◆ **Task to carry out**:
Report each line from the entries in which "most" can be found.

BEGIN

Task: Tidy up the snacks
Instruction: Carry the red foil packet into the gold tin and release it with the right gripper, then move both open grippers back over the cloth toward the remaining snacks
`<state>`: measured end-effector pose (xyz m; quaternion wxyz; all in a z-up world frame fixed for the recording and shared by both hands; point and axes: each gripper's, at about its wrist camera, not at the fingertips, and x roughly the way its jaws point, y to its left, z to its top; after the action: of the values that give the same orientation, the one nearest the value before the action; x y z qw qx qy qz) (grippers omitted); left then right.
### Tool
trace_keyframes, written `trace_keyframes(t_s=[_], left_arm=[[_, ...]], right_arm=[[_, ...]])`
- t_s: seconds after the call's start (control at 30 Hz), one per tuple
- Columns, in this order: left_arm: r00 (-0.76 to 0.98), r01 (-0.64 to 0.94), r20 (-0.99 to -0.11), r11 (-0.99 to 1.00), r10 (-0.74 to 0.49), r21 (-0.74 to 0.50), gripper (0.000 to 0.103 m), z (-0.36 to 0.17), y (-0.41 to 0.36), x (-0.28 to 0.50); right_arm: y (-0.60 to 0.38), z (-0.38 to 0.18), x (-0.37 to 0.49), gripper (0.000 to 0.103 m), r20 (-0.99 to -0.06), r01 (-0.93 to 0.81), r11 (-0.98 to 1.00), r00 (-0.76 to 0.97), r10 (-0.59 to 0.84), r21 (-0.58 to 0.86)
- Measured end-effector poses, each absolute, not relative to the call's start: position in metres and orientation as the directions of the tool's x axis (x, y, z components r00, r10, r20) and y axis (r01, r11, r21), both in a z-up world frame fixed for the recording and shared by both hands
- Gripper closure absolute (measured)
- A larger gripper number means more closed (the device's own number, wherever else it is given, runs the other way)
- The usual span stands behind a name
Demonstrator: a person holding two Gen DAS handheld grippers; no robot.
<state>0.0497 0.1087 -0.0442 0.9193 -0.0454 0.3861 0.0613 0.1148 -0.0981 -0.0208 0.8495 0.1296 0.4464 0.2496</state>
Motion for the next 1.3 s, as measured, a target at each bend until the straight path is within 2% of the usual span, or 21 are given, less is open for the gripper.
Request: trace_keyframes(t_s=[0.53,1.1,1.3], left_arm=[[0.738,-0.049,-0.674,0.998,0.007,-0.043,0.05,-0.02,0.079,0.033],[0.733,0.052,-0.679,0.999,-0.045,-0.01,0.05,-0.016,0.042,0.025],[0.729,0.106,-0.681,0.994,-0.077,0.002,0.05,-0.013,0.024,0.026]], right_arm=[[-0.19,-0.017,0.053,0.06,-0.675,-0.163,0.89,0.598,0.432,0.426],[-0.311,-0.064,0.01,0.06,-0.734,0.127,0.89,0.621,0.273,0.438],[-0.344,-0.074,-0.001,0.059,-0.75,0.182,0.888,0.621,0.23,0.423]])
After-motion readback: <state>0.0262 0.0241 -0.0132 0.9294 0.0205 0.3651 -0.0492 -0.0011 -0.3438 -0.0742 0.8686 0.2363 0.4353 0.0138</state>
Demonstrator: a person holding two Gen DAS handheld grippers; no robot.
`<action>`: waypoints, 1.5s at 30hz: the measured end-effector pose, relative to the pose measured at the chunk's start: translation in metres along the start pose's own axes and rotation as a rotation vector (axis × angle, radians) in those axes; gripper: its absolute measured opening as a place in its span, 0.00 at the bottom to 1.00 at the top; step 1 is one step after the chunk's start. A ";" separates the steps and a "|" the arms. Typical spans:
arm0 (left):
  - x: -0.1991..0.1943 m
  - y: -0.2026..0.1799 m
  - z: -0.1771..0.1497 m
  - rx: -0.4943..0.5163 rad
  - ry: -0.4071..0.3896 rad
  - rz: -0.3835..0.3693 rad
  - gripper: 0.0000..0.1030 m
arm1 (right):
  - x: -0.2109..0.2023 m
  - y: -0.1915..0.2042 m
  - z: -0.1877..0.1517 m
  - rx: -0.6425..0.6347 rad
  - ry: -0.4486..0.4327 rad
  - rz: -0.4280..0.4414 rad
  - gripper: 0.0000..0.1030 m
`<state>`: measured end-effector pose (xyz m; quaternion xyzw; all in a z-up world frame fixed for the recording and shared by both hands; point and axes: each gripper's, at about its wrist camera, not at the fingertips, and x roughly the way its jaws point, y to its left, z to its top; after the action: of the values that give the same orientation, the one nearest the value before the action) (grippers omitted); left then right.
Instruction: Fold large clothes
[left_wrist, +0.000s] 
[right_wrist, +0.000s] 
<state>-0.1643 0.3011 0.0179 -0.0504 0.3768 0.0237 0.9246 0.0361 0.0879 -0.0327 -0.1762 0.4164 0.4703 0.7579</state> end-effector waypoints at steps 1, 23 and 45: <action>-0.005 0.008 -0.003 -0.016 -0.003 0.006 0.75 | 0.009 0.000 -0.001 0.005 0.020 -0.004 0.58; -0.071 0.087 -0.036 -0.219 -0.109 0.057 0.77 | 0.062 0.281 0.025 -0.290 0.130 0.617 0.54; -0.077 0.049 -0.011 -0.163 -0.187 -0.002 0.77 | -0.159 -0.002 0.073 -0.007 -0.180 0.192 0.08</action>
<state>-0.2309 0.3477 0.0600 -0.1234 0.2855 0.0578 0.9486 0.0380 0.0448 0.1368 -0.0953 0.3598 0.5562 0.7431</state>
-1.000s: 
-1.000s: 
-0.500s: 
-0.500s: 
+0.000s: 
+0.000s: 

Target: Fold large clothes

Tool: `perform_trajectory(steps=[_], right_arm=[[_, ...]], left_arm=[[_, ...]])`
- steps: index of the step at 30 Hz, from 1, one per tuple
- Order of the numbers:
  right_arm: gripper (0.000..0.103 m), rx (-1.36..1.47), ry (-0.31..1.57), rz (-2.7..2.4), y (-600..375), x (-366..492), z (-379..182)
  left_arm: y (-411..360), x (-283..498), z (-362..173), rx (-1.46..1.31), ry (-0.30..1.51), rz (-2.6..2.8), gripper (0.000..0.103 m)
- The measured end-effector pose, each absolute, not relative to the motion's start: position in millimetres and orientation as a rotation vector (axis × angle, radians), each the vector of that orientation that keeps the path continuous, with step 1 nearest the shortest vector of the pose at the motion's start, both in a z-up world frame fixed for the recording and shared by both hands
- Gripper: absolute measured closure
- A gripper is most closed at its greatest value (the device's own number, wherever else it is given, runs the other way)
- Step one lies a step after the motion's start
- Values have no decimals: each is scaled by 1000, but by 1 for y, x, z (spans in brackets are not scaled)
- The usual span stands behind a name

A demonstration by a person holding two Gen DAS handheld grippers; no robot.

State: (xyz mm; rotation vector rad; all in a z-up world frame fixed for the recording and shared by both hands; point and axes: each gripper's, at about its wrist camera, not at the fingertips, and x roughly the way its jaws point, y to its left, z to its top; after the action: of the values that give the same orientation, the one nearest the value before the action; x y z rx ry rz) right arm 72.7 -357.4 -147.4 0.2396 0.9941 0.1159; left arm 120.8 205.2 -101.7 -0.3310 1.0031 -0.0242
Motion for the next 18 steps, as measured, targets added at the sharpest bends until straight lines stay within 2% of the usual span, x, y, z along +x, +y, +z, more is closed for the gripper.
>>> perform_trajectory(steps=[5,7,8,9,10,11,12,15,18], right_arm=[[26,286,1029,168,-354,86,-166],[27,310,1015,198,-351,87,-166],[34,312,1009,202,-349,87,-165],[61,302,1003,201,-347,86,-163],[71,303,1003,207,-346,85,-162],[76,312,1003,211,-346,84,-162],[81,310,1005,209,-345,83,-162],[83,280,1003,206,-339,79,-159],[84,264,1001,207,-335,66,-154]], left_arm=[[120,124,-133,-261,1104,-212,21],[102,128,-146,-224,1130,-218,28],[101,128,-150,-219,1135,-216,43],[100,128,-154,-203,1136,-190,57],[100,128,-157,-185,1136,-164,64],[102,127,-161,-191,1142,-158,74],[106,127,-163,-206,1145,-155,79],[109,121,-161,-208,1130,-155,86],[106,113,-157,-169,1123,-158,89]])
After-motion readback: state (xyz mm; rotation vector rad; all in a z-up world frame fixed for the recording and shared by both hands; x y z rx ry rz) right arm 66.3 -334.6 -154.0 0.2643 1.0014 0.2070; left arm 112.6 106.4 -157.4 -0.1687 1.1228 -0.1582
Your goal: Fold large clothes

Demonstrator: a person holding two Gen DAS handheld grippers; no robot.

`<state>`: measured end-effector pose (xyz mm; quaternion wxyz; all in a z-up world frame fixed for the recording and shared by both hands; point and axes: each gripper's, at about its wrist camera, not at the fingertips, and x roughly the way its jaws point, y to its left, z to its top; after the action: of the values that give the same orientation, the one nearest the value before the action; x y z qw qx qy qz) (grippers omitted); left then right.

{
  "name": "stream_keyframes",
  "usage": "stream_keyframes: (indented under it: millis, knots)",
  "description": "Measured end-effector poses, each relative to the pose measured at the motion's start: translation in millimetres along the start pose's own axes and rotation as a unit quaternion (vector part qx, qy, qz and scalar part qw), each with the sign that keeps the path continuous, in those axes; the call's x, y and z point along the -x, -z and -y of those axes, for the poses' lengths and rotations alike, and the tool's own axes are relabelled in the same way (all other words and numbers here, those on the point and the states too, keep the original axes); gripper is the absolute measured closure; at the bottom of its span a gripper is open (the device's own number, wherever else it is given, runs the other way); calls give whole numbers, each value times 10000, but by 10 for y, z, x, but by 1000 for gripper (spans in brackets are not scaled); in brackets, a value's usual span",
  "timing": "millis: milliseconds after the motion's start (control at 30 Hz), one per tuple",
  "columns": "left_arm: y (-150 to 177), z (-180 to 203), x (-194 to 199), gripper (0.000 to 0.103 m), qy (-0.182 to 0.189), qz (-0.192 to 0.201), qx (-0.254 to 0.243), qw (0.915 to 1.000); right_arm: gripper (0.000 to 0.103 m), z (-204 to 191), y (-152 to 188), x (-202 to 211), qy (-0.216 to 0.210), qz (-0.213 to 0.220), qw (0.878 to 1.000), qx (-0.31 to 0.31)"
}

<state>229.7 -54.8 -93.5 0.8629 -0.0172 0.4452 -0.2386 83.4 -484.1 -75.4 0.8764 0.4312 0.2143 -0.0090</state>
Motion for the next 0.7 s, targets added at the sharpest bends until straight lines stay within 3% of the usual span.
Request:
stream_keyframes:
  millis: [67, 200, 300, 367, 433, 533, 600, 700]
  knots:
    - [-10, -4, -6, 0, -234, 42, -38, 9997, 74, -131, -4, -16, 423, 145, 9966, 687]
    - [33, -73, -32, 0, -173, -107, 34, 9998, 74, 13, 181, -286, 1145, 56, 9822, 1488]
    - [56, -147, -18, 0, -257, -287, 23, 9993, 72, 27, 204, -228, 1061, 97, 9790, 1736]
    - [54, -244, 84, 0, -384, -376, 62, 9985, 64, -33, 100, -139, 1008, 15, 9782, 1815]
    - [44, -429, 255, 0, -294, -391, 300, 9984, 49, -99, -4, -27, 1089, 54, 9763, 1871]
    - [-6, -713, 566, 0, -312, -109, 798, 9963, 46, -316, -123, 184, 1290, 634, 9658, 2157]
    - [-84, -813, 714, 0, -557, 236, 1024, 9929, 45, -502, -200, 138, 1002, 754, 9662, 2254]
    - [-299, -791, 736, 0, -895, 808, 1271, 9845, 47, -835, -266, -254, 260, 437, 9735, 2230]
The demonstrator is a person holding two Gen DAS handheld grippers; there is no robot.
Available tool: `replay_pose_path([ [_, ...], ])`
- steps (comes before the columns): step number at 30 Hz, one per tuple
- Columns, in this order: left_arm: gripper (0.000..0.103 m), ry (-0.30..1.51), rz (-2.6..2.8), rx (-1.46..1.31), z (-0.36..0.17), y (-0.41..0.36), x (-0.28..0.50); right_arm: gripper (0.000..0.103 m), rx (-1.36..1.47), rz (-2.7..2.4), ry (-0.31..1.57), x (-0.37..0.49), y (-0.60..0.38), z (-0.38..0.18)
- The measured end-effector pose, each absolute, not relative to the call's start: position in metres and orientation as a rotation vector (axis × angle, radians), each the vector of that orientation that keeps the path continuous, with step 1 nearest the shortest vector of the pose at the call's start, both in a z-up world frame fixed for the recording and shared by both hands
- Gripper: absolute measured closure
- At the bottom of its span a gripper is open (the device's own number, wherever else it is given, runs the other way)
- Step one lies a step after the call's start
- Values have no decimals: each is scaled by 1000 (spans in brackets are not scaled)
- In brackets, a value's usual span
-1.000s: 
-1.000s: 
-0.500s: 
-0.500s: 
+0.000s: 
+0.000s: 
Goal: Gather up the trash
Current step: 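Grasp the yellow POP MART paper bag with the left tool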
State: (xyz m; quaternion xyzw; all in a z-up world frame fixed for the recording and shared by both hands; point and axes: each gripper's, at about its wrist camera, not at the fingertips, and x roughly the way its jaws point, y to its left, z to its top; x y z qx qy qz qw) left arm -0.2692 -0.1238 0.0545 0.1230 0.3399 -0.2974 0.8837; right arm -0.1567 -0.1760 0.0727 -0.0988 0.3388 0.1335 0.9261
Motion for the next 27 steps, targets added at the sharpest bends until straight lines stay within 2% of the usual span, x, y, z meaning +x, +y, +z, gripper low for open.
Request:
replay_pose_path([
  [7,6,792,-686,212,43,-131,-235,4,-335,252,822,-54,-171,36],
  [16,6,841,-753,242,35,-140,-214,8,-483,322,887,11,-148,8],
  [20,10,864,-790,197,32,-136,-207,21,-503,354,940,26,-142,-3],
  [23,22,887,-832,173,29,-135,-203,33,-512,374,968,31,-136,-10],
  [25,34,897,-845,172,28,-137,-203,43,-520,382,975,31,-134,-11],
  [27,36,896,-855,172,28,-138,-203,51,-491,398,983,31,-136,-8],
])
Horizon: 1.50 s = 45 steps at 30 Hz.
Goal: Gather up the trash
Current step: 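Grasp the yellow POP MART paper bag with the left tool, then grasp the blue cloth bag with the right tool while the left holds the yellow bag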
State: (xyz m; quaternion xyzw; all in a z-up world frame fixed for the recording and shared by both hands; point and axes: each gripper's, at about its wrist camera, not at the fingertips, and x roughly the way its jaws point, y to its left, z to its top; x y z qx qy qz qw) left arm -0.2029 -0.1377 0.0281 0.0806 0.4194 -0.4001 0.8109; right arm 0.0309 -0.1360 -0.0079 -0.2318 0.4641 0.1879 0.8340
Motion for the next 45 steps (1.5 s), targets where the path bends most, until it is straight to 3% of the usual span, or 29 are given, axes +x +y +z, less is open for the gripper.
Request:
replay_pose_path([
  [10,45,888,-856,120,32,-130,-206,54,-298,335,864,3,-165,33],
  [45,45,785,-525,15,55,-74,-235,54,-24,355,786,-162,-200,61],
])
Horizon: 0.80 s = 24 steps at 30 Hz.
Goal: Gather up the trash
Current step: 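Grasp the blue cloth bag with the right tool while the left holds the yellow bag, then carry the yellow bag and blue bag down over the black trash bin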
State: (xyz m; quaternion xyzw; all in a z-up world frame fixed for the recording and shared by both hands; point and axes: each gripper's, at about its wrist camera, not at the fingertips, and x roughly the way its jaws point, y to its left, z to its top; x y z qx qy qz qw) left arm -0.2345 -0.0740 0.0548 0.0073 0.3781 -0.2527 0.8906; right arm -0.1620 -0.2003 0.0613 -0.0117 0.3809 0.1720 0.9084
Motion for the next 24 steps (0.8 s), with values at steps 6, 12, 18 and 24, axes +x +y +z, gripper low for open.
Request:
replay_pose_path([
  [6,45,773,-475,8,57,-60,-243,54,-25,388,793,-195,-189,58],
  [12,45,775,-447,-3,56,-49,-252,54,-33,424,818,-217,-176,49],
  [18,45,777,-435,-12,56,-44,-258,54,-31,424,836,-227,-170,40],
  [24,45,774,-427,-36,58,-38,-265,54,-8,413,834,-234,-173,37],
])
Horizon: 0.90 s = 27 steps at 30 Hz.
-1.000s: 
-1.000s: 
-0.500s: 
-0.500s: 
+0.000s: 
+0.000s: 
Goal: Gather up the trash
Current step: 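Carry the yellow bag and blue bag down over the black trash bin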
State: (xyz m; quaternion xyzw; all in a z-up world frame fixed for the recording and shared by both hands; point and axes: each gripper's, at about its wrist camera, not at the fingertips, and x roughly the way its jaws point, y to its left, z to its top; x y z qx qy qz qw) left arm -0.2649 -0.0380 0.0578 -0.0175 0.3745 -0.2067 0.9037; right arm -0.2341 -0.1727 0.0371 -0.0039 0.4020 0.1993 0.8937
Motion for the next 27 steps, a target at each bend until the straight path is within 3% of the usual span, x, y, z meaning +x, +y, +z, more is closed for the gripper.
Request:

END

◆ **Solved problem**:
- A gripper is most closed at its greatest value (the device's own number, wherever else it is given, runs the other way)
Motion for the next 45 steps (1.5 s), targets where the path bends most, until it is straight to 3% of the usual span, or 29 are given, axes +x +y +z, less is open for the gripper.

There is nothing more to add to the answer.